In fact, the housing market is a fairly small part of the financial system. In 2007, the total volume of home sales in the United States was about $1.7 trillion—paltry when compared with the $40 trillion in stocks that are traded every year. But in contrast to the activity that was taking place on Main Street, Wall Street was making bets on housing at furious rates. In 2007, the total volume of trades in mortgage-backed securities was about $80 trillion.71 That meant that for every dollar that someone was willing to put in a mortgage, Wall Street was making almost $50 worth of bets on the side.72
Now we have the makings of a financial crisis: home buyers’ bets were multiplied fifty times over.
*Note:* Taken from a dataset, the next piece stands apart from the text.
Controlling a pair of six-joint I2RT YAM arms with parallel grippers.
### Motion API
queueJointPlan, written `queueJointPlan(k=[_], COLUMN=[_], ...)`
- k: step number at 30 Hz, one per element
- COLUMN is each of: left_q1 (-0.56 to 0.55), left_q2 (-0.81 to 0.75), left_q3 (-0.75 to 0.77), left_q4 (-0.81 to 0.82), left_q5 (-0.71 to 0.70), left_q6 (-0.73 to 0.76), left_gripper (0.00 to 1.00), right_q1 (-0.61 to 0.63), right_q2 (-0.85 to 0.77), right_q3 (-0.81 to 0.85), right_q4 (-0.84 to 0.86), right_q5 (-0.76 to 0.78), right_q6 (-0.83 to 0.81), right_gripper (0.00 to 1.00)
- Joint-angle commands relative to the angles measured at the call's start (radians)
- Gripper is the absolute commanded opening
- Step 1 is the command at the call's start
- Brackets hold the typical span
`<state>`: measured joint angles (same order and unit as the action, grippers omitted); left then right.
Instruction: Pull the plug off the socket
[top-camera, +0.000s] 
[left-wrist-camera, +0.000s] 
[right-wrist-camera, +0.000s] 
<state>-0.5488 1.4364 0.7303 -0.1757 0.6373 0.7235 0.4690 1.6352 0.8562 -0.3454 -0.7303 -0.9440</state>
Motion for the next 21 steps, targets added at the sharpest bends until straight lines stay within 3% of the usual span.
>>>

The problem can be summed up in a single word: leverage.
If you borrow $20 to wager on the Redskins to beat the Cowboys, that is a leveraged bet.* Likewise, it’s leverage when you borrow money to take out a mortgage—or when you borrow money to bet on a mortgage-backed security.
Lehman Brothers, in 2007, had a leverage ratio of about 33 to 1,73 meaning that it had about $1 in capital for every $33 in financial positions that it held. This meant that if there was just a 3 to 4 percent decline in the value of its portfolio, Lehman Brothers would have negative equity and would potentially face bankruptcy.74
Lehman was not alone in being highly levered: the leverage ratio for other major U.S. banks was about 30 and had been increasing steadily in the run-up to the financial crisis.75 Although historical data on leverage ratios for U.S. banks is spotty, an analysis by the Bank of England on United Kingdom banks suggests that the overall degree of leverage in the system was either near its historical highs in 2007 or was perhaps altogether unprecedented.76
What particularly distinguished Lehman Brothers, however, was its voracious appetite for mortgage-backed securities. The $85 billion it held in mortgage-backed securities in 2007 was about four times more than the underlying value of its capital, meaning that a 25 percent decline in their value would likely be enough to bankrupt the company.77
Ordinarily, investors would have been extremely reluctant to purchase assets like these—or at least they would have hedged their bets very carefully.
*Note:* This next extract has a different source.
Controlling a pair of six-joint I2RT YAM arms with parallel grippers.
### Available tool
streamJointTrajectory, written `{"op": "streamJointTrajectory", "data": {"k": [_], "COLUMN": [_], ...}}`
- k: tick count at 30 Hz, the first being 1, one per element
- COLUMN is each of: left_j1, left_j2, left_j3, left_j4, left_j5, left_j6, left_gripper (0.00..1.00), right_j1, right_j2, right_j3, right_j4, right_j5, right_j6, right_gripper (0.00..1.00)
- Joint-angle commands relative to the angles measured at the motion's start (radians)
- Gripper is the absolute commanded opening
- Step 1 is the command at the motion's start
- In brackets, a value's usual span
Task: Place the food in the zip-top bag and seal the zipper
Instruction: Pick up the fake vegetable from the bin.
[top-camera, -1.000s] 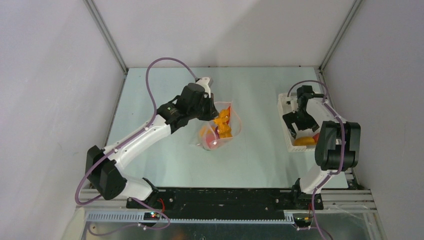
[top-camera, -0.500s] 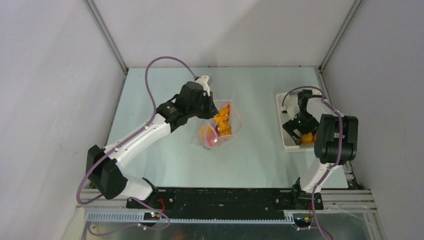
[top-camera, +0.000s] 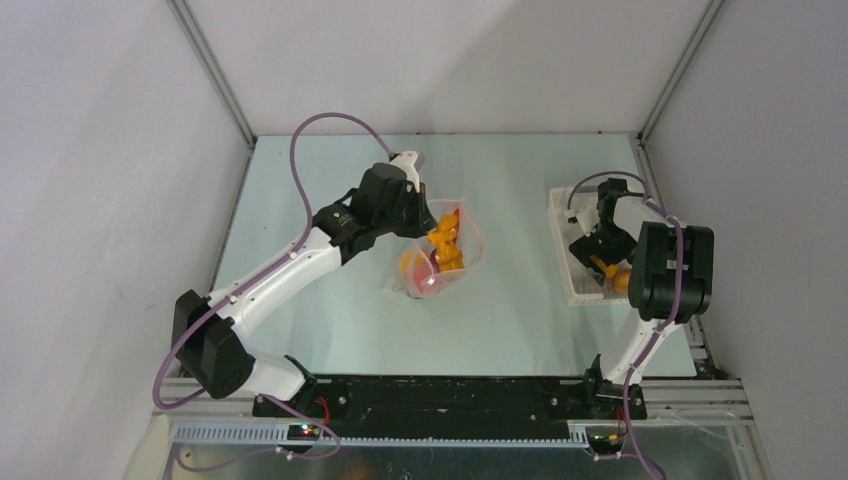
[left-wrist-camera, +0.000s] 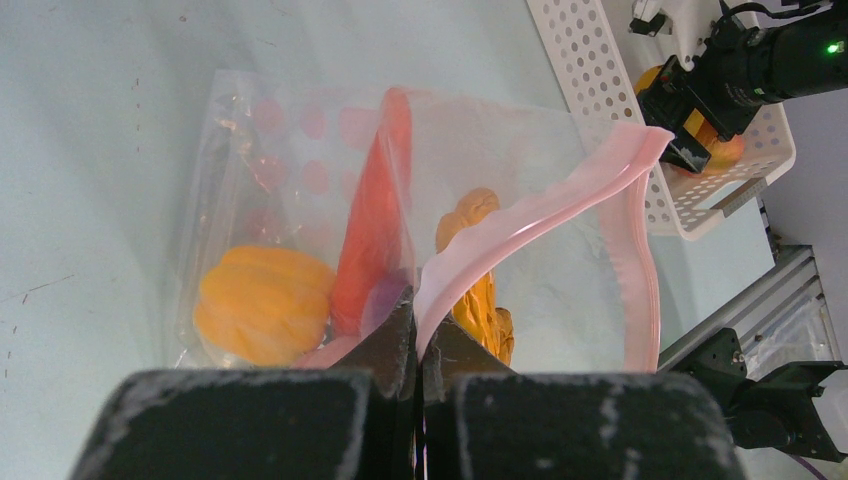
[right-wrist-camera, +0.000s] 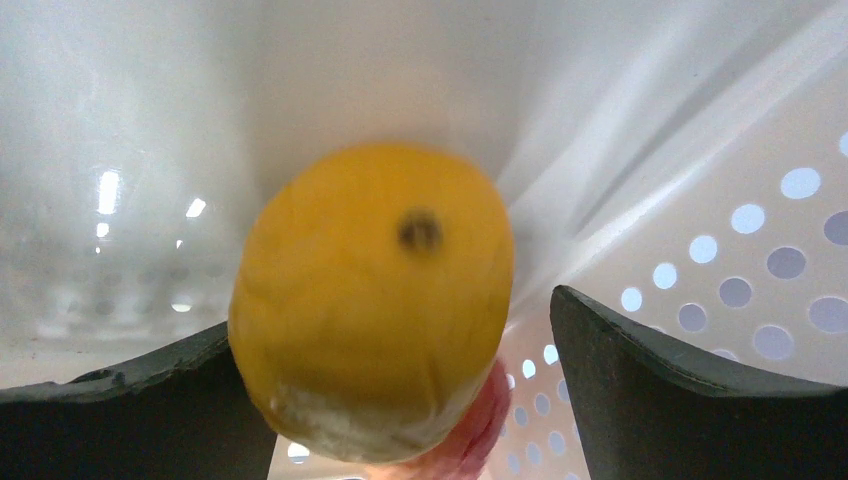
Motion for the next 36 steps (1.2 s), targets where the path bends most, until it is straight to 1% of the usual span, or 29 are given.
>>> {"op": "streamJointTrajectory", "data": {"k": [1,9,13,16,19,21,22,23,24,25,28,29,30,32,36], "left_j1": [0.007,0.007,0.007,0.007,0.007,0.007,0.007,0.007,0.007,0.007,0.007,0.007,0.007,0.007,0.007], "left_j2": [-0.016,-0.016,-0.015,-0.013,-0.012,-0.011,-0.012,-0.012,-0.011,-0.011,-0.01,-0.011,-0.012,-0.014,-0.015], "left_j3": [0.013,0.015,0.016,0.015,0.014,0.016,0.016,0.016,0.015,0.016,0.016,0.017,0.017,0.018,0.02], "left_j4": [0.045,0.045,0.044,0.044,0.043,0.043,0.043,0.043,0.045,0.047,0.047,0.045,0.044,0.043,0.041], "left_j5": [0.004,0.007,0.006,0.005,0.004,0.002,0.003,0.003,0.003,0.005,0.008,0.008,0.006,0.002,-0.006], "left_j6": [0.022,0.02,0.019,0.019,0.019,0.019,0.018,0.016,0.015,0.014,0.008,0.008,0.008,0.005,0.0], "left_gripper": [0.0,0.0,0.0,0.0,0.0,0.0,0.0,0.0,0.0,0.0,0.0,0.0,0.0,0.0,0.0], "right_j1": [0.01,0.034,0.034,0.033,0.031,0.031,0.03,0.029,0.029,0.03,0.029,0.03,0.03,0.03,0.027], "right_j2": [-0.01,-0.039,-0.038,-0.03,-0.026,-0.027,-0.031,-0.039,-0.044,-0.056,-0.082,-0.098,-0.107,-0.132,-0.196], "right_j3": [0.0,-0.018,-0.02,-0.021,-0.021,-0.021,-0.019,-0.019,-0.019,-0.018,-0.018,-0.019,-0.018,-0.018,-0.017], "right_j4": [0.096,0.216,0.254,0.247,0.226,0.214,0.209,0.203,0.201,0.199,0.195,0.194,0.192,0.189,0.18], "right_j5": [-0.052,-0.024,-0.047,-0.091,-0.108,-0.104,-0.104,-0.104,-0.102,-0.102,-0.106,-0.107,-0.104,-0.085,-0.052], "right_j6": [-0.003,-0.023,-0.027,-0.022,-0.013,-0.008,-0.005,0.002,0.007,0.019,0.054,0.061,0.074,0.098,0.148], "right_gripper": [0.96,0.96,0.95,0.93,0.88,0.82,0.76,0.72,0.66,0.63,0.5,0.48,0.41,0.32,0.23]}}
“If you’re in a market and someone’s trying to sell you something which you don’t understand,” George Akerlof told me, “you should think that they’re selling you a lemon.”
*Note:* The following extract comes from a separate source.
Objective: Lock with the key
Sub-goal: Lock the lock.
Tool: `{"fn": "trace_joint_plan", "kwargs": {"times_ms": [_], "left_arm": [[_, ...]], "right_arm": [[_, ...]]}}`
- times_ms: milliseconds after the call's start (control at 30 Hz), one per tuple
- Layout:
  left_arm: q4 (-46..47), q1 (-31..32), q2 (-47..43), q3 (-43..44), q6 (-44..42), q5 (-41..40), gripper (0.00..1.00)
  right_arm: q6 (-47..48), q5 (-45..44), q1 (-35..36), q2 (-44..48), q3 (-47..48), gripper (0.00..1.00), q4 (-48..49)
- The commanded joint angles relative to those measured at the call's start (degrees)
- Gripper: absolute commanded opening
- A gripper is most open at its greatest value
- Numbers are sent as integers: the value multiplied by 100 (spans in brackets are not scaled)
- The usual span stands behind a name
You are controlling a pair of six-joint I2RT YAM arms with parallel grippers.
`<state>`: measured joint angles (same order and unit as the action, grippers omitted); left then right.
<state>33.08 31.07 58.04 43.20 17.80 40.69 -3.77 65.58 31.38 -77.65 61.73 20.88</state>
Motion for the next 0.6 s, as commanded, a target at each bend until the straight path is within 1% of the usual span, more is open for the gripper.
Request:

Akerlof wrote a famous paper on this subject called “The Market for Lemons”78—it won him a Nobel Prize. In the paper, he demonstrated that in a market plagued by asymmetries of information, the quality of goods will decrease and the market will come to be dominated by crooked sellers and gullible or desperate buyers.
Imagine that a stranger walked up to you on the street and asked if you were interested in buying his used car. He showed you the Blue Book value but was not willing to let you take a test-drive. Wouldn’t you be a little suspicious? The core problem in this case is that the stranger knows much more about the car—its repair history, its mileage—than you do. Sensible buyers will avoid transacting in a market like this one at any price. It is a case of uncertainty trumping risk. You know that you’d need a discount to buy from him—but it’s hard to know how much exactly it ought to be. And the lower the man is willing to go on the price, the more convinced you may become that the offer is too good to be true. There may be no such thing as a fair price.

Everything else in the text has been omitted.